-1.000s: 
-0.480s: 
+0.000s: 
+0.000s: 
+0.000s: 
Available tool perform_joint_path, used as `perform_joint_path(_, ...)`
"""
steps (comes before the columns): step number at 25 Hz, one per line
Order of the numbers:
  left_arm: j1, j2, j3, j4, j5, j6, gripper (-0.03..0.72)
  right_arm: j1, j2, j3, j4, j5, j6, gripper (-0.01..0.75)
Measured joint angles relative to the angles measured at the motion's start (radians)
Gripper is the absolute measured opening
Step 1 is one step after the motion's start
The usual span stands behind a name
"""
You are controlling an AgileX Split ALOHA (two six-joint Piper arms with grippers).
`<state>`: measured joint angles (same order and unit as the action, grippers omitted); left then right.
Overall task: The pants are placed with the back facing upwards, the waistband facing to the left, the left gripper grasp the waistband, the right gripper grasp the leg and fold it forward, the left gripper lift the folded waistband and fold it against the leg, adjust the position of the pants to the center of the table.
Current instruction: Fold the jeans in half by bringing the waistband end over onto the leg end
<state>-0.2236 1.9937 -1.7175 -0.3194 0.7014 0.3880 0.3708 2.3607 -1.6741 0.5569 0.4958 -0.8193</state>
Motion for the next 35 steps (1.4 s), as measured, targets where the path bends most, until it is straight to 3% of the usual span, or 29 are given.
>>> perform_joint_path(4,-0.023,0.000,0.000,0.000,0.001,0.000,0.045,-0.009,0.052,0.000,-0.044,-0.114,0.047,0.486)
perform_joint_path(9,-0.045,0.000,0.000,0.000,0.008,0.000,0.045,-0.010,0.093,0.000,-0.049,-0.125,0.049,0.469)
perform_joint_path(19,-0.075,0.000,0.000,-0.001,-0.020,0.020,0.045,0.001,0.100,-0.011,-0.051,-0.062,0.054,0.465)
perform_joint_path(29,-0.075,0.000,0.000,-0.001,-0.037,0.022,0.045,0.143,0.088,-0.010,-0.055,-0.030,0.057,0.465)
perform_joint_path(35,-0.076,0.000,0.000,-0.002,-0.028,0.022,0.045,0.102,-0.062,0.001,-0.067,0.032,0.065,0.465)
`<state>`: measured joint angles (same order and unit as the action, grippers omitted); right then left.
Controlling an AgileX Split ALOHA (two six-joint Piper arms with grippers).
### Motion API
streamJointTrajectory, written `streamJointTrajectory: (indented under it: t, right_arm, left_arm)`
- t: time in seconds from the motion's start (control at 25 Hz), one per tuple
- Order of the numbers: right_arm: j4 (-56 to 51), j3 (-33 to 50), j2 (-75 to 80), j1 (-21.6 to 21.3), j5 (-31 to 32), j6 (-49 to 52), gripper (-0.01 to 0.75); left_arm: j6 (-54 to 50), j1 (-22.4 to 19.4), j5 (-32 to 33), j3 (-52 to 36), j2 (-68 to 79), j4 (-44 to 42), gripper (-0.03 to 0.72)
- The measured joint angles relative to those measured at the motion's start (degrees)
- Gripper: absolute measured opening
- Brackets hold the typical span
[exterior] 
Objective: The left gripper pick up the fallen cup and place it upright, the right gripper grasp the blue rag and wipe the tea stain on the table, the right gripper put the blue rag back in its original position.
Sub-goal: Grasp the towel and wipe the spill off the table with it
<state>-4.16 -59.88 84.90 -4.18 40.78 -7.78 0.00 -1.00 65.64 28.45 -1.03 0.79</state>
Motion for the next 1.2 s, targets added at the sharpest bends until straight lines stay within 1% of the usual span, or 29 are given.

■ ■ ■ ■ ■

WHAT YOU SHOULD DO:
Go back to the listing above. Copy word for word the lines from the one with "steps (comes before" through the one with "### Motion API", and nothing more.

RESULT:
steps (comes before the columns): step number at 25 Hz, one per line
Order of the numbers:
  left_arm: j1, j2, j3, j4, j5, j6, gripper (-0.03..0.72)
  right_arm: j1, j2, j3, j4, j5, j6, gripper (-0.01..0.75)
Measured joint angles relative to the angles measured at the motion's start (radians)
Gripper is the absolute measured opening
Step 1 is one step after the motion's start
The usual span stands behind a name
"""
You are controlling an AgileX Split ALOHA (two six-joint Piper arms with grippers).
`<state>`: measured joint angles (same order and unit as the action, grippers omitted); left then right.
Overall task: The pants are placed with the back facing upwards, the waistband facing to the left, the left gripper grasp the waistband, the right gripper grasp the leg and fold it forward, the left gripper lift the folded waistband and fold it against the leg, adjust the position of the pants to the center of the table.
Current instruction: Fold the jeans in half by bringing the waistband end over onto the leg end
<state>-0.2236 1.9937 -1.7175 -0.3194 0.7014 0.3880 0.3708 2.3607 -1.6741 0.5569 0.4958 -0.8193</state>
Motion for the next 35 steps (1.4 s), as measured, targets where the path bends most, until it is straight to 3% of the usual span, or 29 are given.
>>> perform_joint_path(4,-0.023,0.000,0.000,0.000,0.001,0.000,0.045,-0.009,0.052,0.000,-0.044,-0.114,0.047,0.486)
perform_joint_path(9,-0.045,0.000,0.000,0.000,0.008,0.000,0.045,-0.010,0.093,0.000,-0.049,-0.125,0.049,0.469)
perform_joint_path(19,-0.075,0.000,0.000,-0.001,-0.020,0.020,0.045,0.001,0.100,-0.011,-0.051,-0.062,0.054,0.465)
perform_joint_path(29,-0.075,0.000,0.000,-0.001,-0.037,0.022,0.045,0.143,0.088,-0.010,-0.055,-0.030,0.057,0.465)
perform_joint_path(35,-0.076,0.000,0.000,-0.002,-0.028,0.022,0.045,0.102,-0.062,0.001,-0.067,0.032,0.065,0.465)
`<state>`: measured joint angles (same order and unit as the action, grippers omitted); right then left.
Controlling an AgileX Split ALOHA (two six-joint Piper arms with grippers).
### Motion API

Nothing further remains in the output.